Chapter 1 - Introduction

Chapter 1 - Introduction


1.1        Telstra is one of Australia’s largest corporations. It has about 68.2 per cent of Australia’s telecommunications market.[1] In the 1997-98 financial year it had revenue of $17.3 billion, profits after tax of over $3 billion, and paid dividends of $9 billion.[2]

1.2        Telstra is the descendent of Telecom, the public monopoly telecommunications provider created in 1975 by the break-up of the former Australian Postmaster General’s Department. Telecom was corporatised in 1989. Telecom merged with the former Overseas Telecommunications Commission (OTC) in 1992; and it changed its name to Telstra in 1995 (in 1993 overseas). Full competition in telecommunications was introduced from 1 July 1997 with the Telecommunications Act 1997 and related acts.

1.3        This is the Senate Committee’s third inquiry into the privatisation of Telstra. In May 1996, the government introduced legislation to Parliament to sell one-third of the Commonwealth’s equity in Telstra Corporation by means of a share float. The Bill was subsequently referred to the Senate Environment, Recreation, Communications and the Arts References Committee for inquiry. The References Committee conducted an Australia-wide inquiry between May and September 1996 and tabled its Report in the Senate on 9 September 1996. The issues relevant to the full privatisation of Telstra were canvassed extensively in that Report.[3] The Bill was passed, and the one-third sale proceeded in late 1997. It raised $14.3 billion for the Commonwealth.[4]

1.4        On 15 March 1998, the Prime Minister, the Hon John Howard MP, announced that it was the intention of the government to seek a mandate at the next federal elections to sell the two-thirds share of Telstra that is currently government-owned. The Prime Minister committed the government to using the bulk of the proceeds from the sale to retire public debt.

1.5        The first Telstra (Transition to Full Private Ownership) Bill 1998 was introduced in the House of Representatives on 30 March 1998. On 1 April 1998 the Senate referred the Bill to the Environment, Recreation, Communications and the Arts Legislation Committee for inquiry and report. The Committee reported to the Senate on 26 May 1998 and made 8 recommendations (see Appendix 3). The Bill was put to the vote in the Senate on 11 July 1998 and was not passed.

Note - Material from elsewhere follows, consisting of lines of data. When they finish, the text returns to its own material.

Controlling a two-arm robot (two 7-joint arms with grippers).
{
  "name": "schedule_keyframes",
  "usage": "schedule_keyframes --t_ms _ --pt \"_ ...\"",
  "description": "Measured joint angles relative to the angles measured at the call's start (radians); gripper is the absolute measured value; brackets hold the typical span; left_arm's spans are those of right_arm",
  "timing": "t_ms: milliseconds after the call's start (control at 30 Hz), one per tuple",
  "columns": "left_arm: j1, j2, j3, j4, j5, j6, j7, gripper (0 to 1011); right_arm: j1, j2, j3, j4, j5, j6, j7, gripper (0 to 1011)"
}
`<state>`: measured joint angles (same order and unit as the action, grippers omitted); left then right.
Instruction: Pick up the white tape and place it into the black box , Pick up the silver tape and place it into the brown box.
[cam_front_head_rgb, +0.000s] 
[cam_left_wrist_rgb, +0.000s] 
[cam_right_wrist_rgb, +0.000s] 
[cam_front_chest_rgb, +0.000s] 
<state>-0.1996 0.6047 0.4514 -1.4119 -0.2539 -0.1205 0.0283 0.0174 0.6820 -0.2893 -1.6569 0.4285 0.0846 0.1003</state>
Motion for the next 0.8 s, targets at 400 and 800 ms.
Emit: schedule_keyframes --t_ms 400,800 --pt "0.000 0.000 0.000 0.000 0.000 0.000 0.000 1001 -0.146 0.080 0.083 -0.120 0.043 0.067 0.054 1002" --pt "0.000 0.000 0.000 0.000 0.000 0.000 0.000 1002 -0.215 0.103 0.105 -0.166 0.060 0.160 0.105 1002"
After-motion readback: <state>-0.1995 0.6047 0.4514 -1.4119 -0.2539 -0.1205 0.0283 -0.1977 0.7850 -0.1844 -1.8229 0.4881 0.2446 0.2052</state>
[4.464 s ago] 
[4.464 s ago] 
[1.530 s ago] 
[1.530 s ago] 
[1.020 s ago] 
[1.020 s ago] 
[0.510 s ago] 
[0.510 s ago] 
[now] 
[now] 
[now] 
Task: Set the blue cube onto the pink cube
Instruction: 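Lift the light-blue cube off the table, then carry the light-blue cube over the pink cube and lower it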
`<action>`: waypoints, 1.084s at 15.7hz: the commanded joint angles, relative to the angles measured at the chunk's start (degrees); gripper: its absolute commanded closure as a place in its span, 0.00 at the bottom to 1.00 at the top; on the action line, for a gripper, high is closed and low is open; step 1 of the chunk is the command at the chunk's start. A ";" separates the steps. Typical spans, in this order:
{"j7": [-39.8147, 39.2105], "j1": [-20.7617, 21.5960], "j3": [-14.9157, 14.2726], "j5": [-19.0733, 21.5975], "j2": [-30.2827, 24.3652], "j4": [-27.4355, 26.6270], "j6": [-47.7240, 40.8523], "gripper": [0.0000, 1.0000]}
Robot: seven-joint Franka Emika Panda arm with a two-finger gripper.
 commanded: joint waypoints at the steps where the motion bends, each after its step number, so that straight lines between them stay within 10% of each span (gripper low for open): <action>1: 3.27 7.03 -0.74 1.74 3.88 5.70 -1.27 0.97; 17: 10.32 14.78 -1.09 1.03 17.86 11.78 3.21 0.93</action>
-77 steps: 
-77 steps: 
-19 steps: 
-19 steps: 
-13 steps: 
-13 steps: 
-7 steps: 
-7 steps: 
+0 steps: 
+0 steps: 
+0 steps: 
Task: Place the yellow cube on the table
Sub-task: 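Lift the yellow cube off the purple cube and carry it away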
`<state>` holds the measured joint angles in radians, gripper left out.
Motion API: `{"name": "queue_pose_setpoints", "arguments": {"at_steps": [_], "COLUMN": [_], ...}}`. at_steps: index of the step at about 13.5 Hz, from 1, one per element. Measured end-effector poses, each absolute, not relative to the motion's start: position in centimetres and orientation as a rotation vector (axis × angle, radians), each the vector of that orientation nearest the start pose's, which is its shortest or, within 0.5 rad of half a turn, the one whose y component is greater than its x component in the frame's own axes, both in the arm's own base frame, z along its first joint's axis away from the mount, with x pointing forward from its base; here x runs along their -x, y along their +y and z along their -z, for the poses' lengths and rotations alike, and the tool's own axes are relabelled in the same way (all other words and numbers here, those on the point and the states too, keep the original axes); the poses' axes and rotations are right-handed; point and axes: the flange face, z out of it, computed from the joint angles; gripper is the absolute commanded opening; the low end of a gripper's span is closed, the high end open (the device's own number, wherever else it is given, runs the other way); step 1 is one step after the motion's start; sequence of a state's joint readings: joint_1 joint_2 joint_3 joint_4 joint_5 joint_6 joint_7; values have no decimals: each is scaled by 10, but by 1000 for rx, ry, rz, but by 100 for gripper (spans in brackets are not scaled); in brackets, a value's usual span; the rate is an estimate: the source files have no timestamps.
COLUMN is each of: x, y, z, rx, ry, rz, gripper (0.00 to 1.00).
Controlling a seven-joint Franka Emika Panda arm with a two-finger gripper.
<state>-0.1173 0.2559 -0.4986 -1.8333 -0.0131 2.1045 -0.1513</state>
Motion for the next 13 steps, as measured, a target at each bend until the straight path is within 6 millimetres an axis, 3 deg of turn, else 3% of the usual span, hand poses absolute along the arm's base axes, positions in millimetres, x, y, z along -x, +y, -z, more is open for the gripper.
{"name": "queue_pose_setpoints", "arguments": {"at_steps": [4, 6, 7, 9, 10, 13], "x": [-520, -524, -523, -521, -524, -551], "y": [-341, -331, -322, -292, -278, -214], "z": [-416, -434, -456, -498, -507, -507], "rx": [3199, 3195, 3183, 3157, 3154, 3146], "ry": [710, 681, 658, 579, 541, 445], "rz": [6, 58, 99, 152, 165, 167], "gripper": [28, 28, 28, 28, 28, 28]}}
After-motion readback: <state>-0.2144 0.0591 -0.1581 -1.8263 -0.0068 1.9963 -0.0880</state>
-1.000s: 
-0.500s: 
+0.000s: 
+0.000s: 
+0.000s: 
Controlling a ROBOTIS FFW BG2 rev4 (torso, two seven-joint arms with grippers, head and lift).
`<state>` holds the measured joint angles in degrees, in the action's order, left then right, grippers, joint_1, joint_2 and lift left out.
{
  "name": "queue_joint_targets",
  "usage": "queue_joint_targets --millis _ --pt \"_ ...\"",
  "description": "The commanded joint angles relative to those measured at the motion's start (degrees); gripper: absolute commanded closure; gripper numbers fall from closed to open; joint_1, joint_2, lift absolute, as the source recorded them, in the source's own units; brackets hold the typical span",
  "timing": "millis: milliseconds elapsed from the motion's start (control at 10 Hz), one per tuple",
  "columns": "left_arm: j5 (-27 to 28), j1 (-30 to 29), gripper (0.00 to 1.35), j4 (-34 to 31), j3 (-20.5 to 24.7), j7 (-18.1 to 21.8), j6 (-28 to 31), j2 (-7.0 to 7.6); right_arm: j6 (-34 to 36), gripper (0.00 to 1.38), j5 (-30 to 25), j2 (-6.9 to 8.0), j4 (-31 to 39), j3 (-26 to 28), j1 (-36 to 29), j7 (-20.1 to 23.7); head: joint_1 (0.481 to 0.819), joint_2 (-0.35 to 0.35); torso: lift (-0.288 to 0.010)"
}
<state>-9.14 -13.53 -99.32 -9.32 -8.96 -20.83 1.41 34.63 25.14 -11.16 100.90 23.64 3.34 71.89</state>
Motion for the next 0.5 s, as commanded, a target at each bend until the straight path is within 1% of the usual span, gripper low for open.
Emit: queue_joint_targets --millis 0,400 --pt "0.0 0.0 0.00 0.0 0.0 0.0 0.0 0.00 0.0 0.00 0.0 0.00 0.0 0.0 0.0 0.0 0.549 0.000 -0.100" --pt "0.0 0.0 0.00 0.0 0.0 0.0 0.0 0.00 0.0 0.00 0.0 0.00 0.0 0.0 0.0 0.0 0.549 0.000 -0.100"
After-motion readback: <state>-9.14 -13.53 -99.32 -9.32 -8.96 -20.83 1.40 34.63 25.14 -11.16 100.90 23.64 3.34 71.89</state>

1.6        Prior to the federal elections of 3 October 1998, the government announced that it was committed to a staged approach to any further privatisation of Telstra. It would first sell a further 16 per cent of its equity in Telstra. It committed itself to legislation to provide that until an independent inquiry certifies that Telstra’s service levels are adequate, there would be no futter sell down of the government’s 51 per cent share.[5]

This Committee’s Inquiry

1.7        On 2 December 1998 the Senate referred the present Telstra (Transition to Full Private Ownership Bill) 1998, the Telecommunications (Consumer Protection and Service Standards) Bill 1998, the Telecommunications Legislation Amendment Bill 1998, the Telecommunications (Universal Service Levy) Amendment Bill 1998 and the NRS Levy Imposition Amendment Bill 1998 to the Environment, Communications, Information Technology and the Arts Legislation Committee for inquiry and report by 15 February 1999. On 15 February 1999, the reporting date was extended to 18 February 1999 by resolution of the Senate. The Senate subsequently extended the reporting date to 8 March 1999.

1.8        The inquiry was advertised in all State major newspapers and in the Week-End Australian of Saturday 12 December 1998. The inquiry was also advertised on the Internet. The Committee received 27 submissions and these are listed at Appendix 1.

1.9        The Committee examined 30 witnesses at two public hearings in Canberra (3 February 1999 and 16 February 1999). Details of witnesses who appeared at the public hearings are listed in Appendix 2.

1.10      The Committee expresses its appreciation to all those who made submissions and gave evidence to the inquiry.


1.11      There was no substantial opposition in submissions to the further privatisation of Telstra. The majority of submissions were not concerned with the issue of ownership. Rather they concentrated on consumer service issues such as the Universal Service Obligation, the Customer Service Guarantee and on the level of competition in the industry.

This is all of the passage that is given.